The lines below are to be quoted exactly, from the first through the one that contains "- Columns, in".

Task inputs START

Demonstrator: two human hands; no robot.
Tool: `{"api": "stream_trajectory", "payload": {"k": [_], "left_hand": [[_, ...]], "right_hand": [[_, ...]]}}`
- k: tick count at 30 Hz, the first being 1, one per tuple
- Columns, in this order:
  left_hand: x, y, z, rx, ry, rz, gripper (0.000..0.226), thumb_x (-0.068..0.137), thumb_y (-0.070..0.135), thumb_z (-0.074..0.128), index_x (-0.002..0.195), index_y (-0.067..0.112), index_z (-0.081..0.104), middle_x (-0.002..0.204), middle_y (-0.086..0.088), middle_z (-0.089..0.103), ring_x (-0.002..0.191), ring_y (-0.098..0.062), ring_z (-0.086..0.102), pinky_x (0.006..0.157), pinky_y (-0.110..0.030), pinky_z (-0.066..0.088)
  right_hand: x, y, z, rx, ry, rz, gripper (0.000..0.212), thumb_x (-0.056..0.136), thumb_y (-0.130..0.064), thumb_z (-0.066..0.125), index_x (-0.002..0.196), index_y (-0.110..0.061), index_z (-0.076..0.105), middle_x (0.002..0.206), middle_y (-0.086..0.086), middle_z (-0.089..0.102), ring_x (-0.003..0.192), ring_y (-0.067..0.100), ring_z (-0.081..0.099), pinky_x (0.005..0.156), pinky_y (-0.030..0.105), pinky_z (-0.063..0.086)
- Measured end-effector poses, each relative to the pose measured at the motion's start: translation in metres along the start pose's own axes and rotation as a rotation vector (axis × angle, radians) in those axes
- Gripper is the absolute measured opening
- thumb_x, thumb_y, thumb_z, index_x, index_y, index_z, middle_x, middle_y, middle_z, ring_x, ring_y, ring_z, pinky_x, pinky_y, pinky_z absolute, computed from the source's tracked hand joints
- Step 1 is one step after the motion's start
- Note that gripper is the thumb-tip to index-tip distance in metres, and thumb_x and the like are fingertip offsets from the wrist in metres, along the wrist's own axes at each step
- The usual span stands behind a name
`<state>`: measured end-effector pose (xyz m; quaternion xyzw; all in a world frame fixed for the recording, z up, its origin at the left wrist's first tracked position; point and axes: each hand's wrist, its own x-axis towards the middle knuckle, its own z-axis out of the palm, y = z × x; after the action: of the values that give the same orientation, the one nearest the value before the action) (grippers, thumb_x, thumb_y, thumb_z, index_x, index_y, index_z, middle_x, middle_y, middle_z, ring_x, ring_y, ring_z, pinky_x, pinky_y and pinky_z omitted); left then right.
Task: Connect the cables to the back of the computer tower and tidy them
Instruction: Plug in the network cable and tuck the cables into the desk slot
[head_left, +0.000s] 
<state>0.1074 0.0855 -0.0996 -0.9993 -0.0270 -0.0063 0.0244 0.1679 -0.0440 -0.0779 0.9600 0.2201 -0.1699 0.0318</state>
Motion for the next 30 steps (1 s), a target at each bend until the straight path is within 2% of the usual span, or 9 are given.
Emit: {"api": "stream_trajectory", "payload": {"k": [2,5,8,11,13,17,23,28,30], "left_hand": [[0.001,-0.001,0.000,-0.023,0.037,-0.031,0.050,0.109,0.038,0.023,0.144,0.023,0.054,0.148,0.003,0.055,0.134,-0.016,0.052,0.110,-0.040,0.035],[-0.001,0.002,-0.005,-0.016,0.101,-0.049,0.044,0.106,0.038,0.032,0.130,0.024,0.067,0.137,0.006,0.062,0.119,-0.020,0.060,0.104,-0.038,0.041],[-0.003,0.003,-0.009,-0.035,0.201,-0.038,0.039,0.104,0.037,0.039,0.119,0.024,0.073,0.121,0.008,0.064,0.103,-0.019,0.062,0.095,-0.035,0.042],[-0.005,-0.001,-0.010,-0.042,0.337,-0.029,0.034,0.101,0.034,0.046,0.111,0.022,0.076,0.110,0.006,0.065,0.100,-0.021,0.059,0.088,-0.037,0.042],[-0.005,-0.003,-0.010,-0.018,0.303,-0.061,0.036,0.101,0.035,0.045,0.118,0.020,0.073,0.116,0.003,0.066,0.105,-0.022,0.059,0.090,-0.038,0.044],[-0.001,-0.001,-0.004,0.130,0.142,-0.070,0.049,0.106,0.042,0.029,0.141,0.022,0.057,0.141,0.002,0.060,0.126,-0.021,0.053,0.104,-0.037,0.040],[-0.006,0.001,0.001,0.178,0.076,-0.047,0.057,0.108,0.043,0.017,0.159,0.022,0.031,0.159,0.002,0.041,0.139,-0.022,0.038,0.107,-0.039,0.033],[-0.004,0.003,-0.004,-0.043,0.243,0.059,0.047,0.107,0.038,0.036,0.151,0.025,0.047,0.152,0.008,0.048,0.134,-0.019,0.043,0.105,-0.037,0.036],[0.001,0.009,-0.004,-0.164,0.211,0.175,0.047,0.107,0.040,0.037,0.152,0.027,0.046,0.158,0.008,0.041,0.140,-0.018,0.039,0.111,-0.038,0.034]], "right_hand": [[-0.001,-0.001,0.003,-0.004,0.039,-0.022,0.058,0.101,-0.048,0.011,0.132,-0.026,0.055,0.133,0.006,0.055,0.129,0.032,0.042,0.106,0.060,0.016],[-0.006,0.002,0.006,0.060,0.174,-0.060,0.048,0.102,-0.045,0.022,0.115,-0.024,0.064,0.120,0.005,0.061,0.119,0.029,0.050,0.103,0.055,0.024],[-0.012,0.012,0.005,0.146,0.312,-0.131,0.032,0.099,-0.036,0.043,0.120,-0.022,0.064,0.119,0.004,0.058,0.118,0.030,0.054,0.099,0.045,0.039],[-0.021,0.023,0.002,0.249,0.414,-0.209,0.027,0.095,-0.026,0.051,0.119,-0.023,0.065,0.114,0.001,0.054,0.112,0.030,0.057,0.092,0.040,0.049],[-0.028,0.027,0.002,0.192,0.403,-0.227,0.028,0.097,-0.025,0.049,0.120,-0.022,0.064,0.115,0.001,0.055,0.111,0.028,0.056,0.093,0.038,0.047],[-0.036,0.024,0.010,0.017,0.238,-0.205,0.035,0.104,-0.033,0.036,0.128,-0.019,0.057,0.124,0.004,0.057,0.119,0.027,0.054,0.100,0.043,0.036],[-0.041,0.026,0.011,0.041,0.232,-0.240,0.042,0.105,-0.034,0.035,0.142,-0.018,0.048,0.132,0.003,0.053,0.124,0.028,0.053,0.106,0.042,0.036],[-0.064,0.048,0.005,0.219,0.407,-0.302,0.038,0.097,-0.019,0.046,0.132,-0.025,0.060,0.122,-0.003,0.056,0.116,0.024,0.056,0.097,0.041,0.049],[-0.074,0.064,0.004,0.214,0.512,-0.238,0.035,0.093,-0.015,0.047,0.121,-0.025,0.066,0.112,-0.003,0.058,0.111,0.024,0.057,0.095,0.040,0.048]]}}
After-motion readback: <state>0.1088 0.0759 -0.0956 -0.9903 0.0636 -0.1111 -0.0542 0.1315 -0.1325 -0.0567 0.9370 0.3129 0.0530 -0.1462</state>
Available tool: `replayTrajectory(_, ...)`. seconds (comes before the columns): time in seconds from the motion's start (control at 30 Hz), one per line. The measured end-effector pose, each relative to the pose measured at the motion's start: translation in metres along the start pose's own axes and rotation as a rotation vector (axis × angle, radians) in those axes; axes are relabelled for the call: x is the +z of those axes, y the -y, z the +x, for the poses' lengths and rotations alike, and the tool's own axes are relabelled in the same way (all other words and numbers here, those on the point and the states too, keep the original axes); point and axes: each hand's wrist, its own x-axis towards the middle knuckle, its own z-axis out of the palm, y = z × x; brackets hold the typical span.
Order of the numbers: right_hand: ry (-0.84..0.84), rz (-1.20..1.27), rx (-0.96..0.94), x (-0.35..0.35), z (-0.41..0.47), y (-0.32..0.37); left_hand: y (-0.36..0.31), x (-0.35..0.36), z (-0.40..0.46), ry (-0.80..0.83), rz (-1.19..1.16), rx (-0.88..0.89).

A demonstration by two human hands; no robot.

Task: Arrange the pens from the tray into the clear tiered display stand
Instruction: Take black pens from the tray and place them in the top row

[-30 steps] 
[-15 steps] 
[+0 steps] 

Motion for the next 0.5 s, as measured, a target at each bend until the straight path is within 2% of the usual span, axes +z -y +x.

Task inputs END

» **Finished task**
Demonstrator: two human hands; no robot.
Tool: `{"api": "stream_trajectory", "payload": {"k": [_], "left_hand": [[_, ...]], "right_hand": [[_, ...]]}}`
- k: tick count at 30 Hz, the first being 1, one per tuple
- Columns, in this order:

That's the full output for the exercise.